In situations where an Undercloud upgrade command (openstack undercloud upgrade) fails, use the following advice to locate the issue blocking upgrade progress:

  • The openstack undercloud upgrade command prints out a progress log while it runs. If an error occurs at any point in the upgrade process, the command halts at the point of error. Use this information to identify any issues impeding upgrade progress.
  • The openstack undercloud upgrade command runs Puppet to configure Undercloud services. This generates useful Puppet reports in the following directories:

    • /var/lib/puppet/state/last_run_report.yaml - The last Puppet reports generated for the Undercloud. This file shows any causes of failed Puppet actions.
    • /var/lib/puppet/state/last_run_summary.yaml - A summary of the last_run_report.yaml file.
    • /var/lib/puppet/reports - All Puppet reports for the Undercloud.
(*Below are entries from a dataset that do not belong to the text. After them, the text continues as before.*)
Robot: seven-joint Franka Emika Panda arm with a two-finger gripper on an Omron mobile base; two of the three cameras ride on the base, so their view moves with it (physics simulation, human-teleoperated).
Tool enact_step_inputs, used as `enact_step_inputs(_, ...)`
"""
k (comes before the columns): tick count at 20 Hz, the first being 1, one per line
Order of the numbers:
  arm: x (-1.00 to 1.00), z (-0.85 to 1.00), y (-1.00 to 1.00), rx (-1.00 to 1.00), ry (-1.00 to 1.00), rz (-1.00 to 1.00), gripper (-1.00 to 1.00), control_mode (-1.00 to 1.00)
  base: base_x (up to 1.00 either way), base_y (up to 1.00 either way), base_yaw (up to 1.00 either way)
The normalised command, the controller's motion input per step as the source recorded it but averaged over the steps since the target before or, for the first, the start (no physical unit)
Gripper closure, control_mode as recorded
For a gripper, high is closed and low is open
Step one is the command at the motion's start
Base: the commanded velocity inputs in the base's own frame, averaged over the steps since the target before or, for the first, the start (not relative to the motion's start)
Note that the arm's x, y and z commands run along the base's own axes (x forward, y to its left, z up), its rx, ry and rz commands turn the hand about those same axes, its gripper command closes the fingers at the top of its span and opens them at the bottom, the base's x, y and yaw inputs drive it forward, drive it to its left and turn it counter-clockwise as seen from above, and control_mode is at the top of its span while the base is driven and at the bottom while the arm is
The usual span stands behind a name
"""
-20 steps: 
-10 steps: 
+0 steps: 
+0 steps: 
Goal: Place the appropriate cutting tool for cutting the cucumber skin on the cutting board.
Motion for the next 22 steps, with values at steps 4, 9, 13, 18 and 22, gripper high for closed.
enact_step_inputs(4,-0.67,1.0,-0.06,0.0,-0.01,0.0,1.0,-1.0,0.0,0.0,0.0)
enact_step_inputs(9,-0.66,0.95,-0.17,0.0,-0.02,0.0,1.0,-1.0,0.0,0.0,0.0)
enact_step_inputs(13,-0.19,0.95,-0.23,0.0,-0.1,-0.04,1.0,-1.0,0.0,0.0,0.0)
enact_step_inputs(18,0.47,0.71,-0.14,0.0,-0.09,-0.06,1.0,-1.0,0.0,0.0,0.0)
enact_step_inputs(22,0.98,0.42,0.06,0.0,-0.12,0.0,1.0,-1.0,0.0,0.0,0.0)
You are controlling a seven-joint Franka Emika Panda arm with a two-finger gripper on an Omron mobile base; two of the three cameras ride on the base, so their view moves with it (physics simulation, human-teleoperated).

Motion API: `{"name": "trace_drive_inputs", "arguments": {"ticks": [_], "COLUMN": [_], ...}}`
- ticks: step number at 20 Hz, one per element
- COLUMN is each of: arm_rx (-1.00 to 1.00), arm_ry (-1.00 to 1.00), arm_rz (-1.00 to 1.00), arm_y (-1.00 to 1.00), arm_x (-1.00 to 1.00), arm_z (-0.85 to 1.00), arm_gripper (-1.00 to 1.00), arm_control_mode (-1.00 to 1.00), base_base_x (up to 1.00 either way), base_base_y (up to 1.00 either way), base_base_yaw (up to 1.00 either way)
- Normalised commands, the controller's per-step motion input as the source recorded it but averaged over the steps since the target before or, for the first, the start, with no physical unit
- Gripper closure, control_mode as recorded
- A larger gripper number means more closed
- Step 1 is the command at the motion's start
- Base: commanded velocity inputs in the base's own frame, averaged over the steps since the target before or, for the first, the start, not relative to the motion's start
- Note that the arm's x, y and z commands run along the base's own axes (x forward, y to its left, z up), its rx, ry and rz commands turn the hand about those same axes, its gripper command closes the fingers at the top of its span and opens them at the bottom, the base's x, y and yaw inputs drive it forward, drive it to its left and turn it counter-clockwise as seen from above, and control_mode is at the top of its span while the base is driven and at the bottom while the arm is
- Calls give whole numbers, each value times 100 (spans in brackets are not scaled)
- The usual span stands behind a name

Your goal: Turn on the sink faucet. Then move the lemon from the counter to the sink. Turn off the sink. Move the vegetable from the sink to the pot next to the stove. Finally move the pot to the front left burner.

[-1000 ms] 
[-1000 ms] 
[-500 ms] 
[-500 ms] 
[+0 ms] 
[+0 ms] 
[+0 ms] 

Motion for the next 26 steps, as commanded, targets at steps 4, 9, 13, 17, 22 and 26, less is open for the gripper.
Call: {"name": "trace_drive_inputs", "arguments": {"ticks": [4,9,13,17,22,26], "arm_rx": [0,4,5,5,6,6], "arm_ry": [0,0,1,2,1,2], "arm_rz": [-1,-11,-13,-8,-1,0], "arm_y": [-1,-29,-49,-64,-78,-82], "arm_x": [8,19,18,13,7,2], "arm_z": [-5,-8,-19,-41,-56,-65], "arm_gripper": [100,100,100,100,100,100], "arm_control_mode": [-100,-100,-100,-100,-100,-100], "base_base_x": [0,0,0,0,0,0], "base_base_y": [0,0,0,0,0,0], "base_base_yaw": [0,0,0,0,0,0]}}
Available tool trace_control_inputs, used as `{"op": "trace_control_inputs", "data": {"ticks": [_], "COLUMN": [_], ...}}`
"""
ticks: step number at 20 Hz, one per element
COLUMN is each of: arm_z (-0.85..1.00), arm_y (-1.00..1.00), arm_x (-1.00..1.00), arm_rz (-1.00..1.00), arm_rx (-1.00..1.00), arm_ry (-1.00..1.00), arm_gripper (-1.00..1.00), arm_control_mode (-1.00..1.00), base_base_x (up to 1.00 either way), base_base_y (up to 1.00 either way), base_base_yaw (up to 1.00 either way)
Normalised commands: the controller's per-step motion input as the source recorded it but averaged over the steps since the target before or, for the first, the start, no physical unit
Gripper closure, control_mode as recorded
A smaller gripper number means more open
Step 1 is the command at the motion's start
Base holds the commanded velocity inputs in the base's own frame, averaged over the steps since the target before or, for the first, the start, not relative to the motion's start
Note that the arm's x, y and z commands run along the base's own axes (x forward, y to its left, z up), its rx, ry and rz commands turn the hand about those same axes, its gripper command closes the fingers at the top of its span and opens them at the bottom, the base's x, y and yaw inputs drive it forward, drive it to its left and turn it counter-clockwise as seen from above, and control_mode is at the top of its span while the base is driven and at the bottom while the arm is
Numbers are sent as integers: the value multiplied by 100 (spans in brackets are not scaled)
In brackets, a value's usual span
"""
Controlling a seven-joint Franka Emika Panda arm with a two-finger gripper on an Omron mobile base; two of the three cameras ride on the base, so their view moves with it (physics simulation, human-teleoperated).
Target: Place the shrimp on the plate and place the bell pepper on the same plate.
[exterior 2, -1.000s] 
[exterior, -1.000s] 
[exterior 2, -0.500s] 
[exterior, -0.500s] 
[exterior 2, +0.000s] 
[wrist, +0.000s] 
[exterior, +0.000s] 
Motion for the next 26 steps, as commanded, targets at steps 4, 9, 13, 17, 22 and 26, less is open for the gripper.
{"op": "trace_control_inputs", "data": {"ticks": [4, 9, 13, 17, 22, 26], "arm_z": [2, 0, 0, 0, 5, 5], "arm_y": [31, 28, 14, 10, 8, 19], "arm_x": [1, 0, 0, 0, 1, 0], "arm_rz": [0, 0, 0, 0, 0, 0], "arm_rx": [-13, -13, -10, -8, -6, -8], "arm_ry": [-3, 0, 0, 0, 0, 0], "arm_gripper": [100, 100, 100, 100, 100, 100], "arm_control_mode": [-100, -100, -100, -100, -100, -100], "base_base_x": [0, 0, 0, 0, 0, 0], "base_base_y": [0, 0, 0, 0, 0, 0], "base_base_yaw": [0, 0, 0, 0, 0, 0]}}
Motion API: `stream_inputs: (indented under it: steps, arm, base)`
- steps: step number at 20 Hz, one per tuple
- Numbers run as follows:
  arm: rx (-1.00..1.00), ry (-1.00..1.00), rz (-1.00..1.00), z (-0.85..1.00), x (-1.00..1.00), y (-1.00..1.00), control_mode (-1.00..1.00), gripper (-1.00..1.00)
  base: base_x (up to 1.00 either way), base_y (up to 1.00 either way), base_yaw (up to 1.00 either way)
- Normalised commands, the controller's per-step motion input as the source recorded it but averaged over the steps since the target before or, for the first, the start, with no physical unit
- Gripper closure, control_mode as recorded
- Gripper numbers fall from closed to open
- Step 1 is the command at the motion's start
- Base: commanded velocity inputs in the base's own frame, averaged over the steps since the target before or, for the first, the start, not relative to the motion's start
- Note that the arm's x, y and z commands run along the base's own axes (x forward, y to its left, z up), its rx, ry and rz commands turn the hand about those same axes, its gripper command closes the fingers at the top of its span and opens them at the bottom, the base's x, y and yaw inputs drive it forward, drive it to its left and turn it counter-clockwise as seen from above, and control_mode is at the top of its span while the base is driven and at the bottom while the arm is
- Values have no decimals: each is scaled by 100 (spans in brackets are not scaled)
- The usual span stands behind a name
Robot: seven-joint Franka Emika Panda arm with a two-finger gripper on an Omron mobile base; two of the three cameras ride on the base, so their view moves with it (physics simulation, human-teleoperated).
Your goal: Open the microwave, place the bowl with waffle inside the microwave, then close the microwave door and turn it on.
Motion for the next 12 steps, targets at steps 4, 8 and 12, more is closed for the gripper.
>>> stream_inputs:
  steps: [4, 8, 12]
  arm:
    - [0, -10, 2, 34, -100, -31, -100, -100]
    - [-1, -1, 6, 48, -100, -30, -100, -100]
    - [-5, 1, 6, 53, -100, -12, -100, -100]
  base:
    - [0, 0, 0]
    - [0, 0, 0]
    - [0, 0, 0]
      Use this information to identify any issues impeding upgrade progress.

  • Check for any failed services:

    $ sudo systemctl -t service

    If any services have failed, check their corresponding logs. For example, if openstack-ironic-api failed, use the following commands to check the logs for that service:

    $ sudo journalctl -xe -u openstack-ironic-api
    $ sudo tail -n 50 /var/log/ironic/ironic-api.log

After correcting the issue impeding the Undercloud upgrade, rerun the upgrade command:

$ openstack undercloud upgrade

The upgrade command begins again and configures the Undercloud.

7.2. Overcloud Upgrades

In situations where an Overcloud upgrade process fails, use the following advice to locate the issue blocking upgrade progress:

  • Check the Heat stack listing and identify any stacks that have an UPDATE_FAILED status. The following command identifies these stacks:

    $ heat stack-list --show-nested | awk -F "|" '{ print $3,$4 }' | grep "UPDATE_FAILED" | column -t

    View the failed stack and its template to identify how the stack failed:

    $ heat stack-show overcloud-Controller-qyoy54dyhrll-1-gtwy5bgta3np
    $ heat template-show overcloud-Controller-qyoy54dyhrll-1-gtwy5bgta3np
  • Check that Pacemaker is running correctly on all Controller nodes. If necessary, log into a Controller node and restart the Controller cluster:

    $ sudo pcs cluster start

After correcting the issue impeding the Overcloud upgrade, rerun the openstack overcloud deploy command for the failed upgrade step you attempted. This following is an example of the first openstack overcloud deploy command in the upgrade process, which includes the major-upgrade-pacemaker-init.yaml:

$ openstack overcloud deploy --templates \
  -e /usr/share/openstack-tripleo-heat-templates/environments/network-isolation.yaml \
  -e /usr/share/openstack-tripleo-heat-templates/environments/net-single-nic-with-vlans.yaml  \
  -e network_env.yaml \
  -e /usr/share/openstack-tripleo-heat-templates/environments/major-upgrade-pacemaker-init.yaml

The openstack overcloud deploy retries the Overcloud stack update.